DATASET SECTION:
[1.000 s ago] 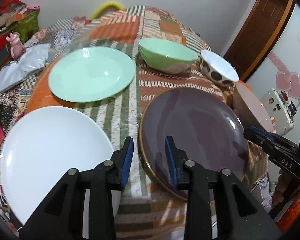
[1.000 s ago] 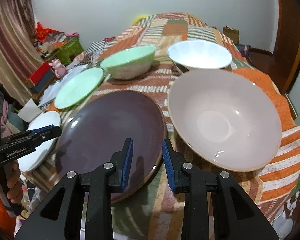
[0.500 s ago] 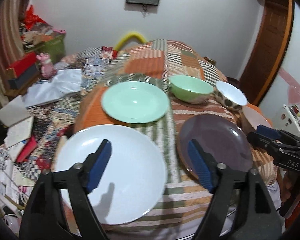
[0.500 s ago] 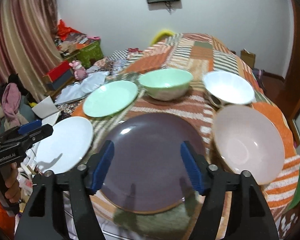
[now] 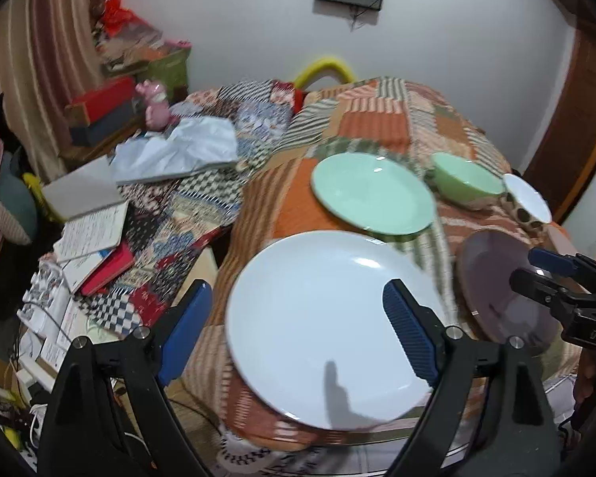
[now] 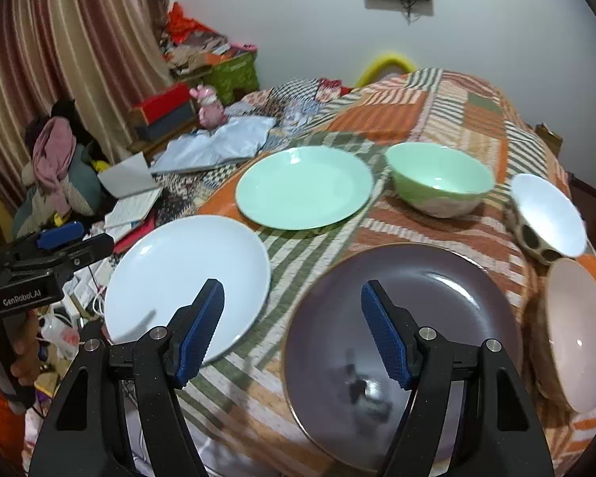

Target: Organize plates and bowls

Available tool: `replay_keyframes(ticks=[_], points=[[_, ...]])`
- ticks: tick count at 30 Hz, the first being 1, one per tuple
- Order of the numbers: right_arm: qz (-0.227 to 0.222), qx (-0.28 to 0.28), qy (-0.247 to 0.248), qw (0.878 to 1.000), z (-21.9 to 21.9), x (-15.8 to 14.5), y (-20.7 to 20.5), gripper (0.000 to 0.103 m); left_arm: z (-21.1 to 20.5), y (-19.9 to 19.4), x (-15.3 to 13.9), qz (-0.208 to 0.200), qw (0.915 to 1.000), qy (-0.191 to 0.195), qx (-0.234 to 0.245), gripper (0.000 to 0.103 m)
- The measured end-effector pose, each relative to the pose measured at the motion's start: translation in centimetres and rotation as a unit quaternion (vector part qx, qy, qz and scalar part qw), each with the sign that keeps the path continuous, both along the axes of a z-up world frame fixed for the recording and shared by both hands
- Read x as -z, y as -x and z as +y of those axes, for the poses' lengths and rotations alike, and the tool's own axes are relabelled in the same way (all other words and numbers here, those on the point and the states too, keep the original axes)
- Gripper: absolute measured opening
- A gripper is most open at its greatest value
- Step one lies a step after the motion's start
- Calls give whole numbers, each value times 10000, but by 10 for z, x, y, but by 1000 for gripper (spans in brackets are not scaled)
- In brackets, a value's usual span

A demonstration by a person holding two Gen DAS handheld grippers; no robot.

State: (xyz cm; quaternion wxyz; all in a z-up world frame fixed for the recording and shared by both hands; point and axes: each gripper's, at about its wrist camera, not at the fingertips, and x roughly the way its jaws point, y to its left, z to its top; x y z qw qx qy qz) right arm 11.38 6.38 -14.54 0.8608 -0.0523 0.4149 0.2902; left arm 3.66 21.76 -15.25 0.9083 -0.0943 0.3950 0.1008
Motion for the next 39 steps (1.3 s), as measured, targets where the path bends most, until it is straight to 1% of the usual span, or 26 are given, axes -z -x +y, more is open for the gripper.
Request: replay_keyframes(ticks=[4, 8, 10, 12, 13, 14, 15, 16, 18, 19, 21, 23, 27, 30, 34, 36, 39], points=[[306, -129, 65, 9994, 16, 16, -9, 68, 17, -4, 19, 254, 9995, 40, -167, 88], [454, -163, 158, 9987, 26, 28, -13, 68, 31, -8, 39, 469, 9986, 150, -213, 88], [523, -225, 184, 9982, 31, 33, -15, 68, 35, -9, 47, 542, 9981, 209, -196, 82], [580, -263, 179, 9978, 34, 35, -18, 63, 39, -11, 53, 612, 9976, 280, -171, 72], [624, -301, 192, 9974, 36, 37, -19, 56, 41, -12, 56, 641, 9972, 344, -149, 69], [681, -355, 203, 9968, 38, 38, -21, 48, 42, -12, 59, 652, 9970, 388, -144, 64], [720, -380, 207, 9965, 39, 40, -22, 45, 44, -12, 61, 664, 9967, 443, -139, 59], [768, -404, 215, 9960, 41, 41, -23, 40, 45, -13, 63, 673, 9965, 474, -132, 57], [825, -436, 254, 9953, 44, 45, -24, 37, 47, -14, 65, 681, 9962, 537, -110, 48], [847, -448, 282, 9950, 46, 47, -24, 36, 47, -14, 66, 691, 9960, 566, -93, 46], [909, -479, 316, 9942, 48, 51, -25, 32, 48, -15, 68, 718, 9954, 628, -55, 38], [1021, -535, 344, 9927, 50, 54, -26, 27, 49, -15, 70, 747, 9949, 669, -42, 34], [1062, -559, 439, 9918, 55, 59, -26, 27, 52, -15, 72, 747, 9940, 793, -27, 27], [1081, -558, 437, 9916, 55, 60, -28, 27, 51, -15, 72, 735, 9937, 841, 13, 26], [1099, -565, 499, 9911, 59, 62, -27, 28, 48, -17, 75, 763, 9928, 917, 119, 26], [1053, -588, 561, 9911, 63, 63, -26, 30, 47, -17, 75, 757, 9931, 890, 100, 26], [992, -586, 593, 9916, 66, 64, -24, 32, 48, -17, 76, 768, 9922, 972, 145, 26]])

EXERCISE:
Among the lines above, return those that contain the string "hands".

ANSWER BOX:
- The measured end-effector pose, each relative to the pose measured at the motion's start: translation in centimetres and rotation as a unit quaternion (vector part qx, qy, qz and scalar part qw), each with the sign that keeps the path continuous, both along the axes of a z-up world frame fixed for the recording and shared by both hands
State: (xyz cm; quaternion wxyz; all in a z-up world frame fixed for the recording and shared by both hands; point and axes: each gripper's, at about its wrist camera, not at the fingertips, and x roughly the way its jaws point, y to its left, z to its top; x y z qw qx qy qz) right arm 11.38 6.38 -14.54 0.8608 -0.0523 0.4149 0.2902; left arm 3.66 21.76 -15.25 0.9083 -0.0943 0.3950 0.1008

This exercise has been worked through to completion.